** Task description **
Filter the entries and keep only the lines where the string "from" appears.

** Records provided **
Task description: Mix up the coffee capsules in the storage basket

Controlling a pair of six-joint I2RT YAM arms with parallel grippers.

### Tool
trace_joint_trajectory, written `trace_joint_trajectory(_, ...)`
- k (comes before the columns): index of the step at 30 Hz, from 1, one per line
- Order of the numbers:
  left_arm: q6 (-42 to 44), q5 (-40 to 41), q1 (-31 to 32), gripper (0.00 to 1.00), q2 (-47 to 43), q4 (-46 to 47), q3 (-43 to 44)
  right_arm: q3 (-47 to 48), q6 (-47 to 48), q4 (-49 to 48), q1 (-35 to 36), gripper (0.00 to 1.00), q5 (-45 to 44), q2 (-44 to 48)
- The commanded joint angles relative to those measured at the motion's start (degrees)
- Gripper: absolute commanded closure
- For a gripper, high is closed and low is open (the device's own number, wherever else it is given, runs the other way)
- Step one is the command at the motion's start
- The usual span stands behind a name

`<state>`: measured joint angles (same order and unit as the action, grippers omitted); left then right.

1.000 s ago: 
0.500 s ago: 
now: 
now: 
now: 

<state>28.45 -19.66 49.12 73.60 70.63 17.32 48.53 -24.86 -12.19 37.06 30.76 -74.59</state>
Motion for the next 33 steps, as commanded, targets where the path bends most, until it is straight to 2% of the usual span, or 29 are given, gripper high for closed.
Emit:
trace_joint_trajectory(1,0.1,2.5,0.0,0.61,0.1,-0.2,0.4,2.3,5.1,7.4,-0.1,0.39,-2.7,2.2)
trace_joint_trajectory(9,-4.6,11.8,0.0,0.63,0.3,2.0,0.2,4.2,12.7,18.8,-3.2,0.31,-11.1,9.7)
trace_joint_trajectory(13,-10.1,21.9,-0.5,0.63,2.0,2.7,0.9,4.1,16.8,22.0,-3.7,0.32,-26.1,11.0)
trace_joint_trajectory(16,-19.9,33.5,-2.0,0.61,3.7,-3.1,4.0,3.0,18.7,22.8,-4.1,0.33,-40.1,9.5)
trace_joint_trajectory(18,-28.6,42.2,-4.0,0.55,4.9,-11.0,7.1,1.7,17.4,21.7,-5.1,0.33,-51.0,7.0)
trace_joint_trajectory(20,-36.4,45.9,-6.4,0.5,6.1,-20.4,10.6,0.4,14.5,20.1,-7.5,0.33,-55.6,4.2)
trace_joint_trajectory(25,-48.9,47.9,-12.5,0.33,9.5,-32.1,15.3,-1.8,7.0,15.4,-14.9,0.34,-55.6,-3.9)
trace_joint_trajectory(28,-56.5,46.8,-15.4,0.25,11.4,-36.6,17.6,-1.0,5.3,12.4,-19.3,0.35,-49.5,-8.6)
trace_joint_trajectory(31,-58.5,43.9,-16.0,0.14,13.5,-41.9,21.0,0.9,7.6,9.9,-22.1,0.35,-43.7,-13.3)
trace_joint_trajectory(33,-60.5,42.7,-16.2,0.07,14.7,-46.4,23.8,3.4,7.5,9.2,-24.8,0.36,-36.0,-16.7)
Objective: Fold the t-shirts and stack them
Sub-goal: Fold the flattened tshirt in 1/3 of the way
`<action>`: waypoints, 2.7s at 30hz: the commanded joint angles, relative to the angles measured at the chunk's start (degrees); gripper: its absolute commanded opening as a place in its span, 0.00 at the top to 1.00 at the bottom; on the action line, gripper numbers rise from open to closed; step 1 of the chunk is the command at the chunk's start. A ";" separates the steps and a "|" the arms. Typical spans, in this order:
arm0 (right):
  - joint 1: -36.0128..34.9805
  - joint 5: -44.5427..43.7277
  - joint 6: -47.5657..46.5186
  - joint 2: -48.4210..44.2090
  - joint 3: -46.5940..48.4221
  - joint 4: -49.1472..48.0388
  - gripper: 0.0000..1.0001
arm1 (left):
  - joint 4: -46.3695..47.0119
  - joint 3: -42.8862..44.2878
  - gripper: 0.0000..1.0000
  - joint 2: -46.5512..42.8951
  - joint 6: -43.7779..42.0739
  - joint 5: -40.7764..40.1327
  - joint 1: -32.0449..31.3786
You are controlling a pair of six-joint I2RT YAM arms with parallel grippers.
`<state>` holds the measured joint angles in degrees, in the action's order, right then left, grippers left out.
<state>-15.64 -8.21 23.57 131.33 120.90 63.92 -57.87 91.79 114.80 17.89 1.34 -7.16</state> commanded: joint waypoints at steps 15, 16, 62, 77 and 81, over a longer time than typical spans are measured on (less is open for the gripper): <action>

** Task result **
- k (comes before the columns): index of the step at 30 Hz, from 1, one per line
`<action>`: waypoints, 2.7s at 30hz: the commanded joint angles, relative to the angles measured at the chunk's start (degrees); gripper: its absolute commanded opening as a place in its span, 0.00 at the top to 1.00 at the bottom; on the action line, gripper numbers rise from open to closed; step 1 of the chunk is the command at the chunk's start. A ";" separates the steps and a "|" the arms. Typical spans, in this order:

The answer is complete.